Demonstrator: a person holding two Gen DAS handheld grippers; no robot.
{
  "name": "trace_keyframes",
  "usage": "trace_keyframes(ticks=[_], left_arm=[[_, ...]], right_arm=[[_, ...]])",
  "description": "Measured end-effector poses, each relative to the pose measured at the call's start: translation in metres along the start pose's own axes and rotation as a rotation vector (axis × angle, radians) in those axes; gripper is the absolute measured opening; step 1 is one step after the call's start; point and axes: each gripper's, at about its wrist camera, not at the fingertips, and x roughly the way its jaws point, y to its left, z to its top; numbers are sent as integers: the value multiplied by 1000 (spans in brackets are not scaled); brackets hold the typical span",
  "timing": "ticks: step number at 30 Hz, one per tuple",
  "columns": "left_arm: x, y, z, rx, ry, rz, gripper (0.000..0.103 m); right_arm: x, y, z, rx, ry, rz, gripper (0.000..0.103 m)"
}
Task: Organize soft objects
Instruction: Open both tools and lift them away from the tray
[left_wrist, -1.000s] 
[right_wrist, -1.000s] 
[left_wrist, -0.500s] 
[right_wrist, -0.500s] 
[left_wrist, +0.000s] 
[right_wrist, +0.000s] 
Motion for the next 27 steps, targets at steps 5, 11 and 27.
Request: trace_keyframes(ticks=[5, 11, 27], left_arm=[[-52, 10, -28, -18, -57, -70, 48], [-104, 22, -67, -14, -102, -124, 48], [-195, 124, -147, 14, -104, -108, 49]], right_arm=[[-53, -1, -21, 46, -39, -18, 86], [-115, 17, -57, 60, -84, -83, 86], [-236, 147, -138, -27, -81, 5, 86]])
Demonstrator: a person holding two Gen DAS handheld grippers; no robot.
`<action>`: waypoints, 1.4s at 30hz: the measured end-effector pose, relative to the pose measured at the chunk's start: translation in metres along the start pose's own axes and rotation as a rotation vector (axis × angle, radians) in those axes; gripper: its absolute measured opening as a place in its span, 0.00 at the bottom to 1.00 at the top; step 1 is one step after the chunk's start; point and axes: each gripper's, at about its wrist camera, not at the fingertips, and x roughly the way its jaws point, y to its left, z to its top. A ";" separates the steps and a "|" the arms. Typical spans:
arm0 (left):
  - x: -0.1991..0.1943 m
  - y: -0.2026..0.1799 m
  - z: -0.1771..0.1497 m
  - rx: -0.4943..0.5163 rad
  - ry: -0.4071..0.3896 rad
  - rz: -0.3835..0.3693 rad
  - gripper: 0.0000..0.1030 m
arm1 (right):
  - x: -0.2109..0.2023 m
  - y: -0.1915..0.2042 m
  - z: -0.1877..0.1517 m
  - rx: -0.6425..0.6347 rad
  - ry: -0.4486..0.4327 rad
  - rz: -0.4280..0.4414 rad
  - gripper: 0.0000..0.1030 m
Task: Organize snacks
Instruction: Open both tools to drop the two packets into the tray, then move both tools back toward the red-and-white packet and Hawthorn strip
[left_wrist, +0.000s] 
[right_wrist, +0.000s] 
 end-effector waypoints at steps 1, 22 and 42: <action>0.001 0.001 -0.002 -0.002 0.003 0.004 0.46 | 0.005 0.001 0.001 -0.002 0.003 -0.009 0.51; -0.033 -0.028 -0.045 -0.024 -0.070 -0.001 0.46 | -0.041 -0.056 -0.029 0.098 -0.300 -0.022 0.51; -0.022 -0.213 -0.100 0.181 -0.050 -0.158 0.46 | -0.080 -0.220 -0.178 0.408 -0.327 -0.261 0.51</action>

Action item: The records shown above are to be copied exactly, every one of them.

Exercise answer:
Demonstrator: a person holding two Gen DAS handheld grippers; no robot.
{
  "name": "trace_keyframes",
  "usage": "trace_keyframes(ticks=[_], left_arm=[[_, ...]], right_arm=[[_, ...]])",
  "description": "Measured end-effector poses, each relative to the pose measured at the call's start: translation in metres along the start pose's own axes and rotation as a rotation vector (axis × angle, radians) in those axes; gripper is the absolute measured opening; step 1 is one step after the call's start; point and axes: each gripper's, at about its wrist camera, not at the fingertips, and x roughly the way its jaws point, y to its left, z to its top; numbers are sent as integers: the value multiplied by 1000 (spans in brackets are not scaled); brackets hold the typical span",
  "timing": "ticks: step number at 30 Hz, one per tuple",
  "columns": "left_arm: x, y, z, rx, ry, rz, gripper (0.000..0.103 m); right_arm: x, y, z, rx, ry, rz, gripper (0.000..0.103 m)"
}
Task: Organize soft objects
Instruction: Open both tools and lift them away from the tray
[left_wrist, -1.000s] 
[right_wrist, -1.000s] 
[left_wrist, -0.500s] 
[right_wrist, -0.500s] 
[left_wrist, +0.000s] 
[right_wrist, +0.000s] 
Motion for the next 27 steps, targets at steps 5, 11 and 27.
Request: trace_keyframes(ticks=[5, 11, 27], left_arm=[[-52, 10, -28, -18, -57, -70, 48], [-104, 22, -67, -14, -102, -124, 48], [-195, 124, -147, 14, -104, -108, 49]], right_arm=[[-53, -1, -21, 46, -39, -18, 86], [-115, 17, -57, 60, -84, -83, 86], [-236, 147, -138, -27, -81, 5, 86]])
Demonstrator: a person holding two Gen DAS handheld grippers; no robot.
`<action>`: waypoints, 1.4s at 30hz: the measured end-effector pose, relative to the pose measured at the chunk's start: translation in metres along the start pose's own axes and rotation as a rotation vector (axis × angle, radians) in those axes; gripper: its absolute measured opening as a place in its span, 0.00 at the bottom to 1.00 at the top; step 1 is one step after the chunk's start; point and axes: each gripper's, at about its wrist camera, not at the fingertips, and x roughly the way its jaws point, y to its left, z to its top. A ";" separates the steps and a "|" the arms. Typical spans:
arm0 (left):
  - x: -0.1991..0.1943 m
  - y: -0.2026..0.1799 m
  - z: -0.1771..0.1497 m
  - rx: -0.4943..0.5163 rad
  - ry: -0.4071..0.3896 rad
  - rz: -0.3835..0.3693 rad
  - gripper: 0.0000..0.1030 m
arm1 (right):
  - x: -0.2109..0.2023 m
  - y: -0.1915..0.2042 m
  - z: -0.1877..0.1517 m
  - rx: -0.6425..0.6347 rad
  - ry: -0.4486..0.4327 rad
  - rz: -0.4280..0.4414 rad
  - gripper: 0.0000..0.1030 m
Task: Organize snacks
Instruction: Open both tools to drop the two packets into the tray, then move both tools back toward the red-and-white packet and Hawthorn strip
[left_wrist, +0.000s] 
[right_wrist, +0.000s] 
 end-effector waypoints at steps 1, 22 and 42: <action>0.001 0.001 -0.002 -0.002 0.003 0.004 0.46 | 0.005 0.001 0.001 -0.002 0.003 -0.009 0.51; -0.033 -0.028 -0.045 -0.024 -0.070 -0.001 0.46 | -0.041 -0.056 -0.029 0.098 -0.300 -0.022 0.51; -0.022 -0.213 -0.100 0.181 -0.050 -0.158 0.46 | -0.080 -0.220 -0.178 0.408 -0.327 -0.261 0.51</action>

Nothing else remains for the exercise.